▸ EXERCISE REQUIREMENTS
From the entries that follow, extract each line holding the string "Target".
━━ SOURCE DATA ━━
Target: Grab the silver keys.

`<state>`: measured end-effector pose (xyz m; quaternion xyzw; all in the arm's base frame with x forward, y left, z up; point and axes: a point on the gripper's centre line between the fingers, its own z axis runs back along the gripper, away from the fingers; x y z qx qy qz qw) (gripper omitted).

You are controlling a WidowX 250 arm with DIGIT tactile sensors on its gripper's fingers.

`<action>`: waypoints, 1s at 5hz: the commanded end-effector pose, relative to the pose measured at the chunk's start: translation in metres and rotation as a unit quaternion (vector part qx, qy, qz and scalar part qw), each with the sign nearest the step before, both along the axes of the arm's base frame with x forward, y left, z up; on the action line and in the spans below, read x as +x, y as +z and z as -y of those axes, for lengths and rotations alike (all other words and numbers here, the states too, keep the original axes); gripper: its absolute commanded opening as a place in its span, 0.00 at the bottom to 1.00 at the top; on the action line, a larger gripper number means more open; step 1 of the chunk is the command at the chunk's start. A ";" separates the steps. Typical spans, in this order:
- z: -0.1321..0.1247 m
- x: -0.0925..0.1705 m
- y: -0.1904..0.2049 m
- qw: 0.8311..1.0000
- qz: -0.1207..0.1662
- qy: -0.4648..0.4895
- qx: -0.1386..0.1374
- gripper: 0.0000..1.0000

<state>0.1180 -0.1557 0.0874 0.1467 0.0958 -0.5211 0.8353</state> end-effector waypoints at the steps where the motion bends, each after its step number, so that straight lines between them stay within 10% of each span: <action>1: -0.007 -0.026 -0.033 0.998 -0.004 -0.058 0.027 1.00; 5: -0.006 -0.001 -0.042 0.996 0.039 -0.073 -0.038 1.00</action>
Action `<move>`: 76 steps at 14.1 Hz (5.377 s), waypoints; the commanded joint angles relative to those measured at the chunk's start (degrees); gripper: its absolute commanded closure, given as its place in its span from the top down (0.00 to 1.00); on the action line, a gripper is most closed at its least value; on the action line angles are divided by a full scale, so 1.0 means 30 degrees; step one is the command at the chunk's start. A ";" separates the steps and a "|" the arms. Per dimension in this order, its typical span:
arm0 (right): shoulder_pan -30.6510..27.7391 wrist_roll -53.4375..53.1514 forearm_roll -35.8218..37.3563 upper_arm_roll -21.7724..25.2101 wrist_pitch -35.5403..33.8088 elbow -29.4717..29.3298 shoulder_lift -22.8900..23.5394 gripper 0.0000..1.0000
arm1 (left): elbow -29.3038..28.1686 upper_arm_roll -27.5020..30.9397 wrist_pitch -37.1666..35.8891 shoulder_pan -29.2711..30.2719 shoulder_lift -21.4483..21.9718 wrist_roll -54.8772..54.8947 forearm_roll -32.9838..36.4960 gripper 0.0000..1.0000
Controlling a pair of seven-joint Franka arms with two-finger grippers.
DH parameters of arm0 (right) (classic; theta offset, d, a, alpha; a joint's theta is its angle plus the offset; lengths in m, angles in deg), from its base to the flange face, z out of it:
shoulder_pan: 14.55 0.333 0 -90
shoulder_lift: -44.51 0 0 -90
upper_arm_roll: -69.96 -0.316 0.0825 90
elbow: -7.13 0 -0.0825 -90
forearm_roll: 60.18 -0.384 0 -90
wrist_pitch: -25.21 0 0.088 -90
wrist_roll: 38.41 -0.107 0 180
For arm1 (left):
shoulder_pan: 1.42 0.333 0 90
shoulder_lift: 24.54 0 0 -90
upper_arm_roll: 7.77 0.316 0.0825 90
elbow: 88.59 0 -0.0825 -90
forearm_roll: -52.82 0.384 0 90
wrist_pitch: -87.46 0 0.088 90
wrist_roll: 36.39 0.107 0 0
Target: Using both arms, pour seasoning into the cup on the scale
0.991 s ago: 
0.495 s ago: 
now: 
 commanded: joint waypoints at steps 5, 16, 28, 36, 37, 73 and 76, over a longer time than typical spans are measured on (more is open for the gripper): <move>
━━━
▸ THE COMPLETED TASK
Target: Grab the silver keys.
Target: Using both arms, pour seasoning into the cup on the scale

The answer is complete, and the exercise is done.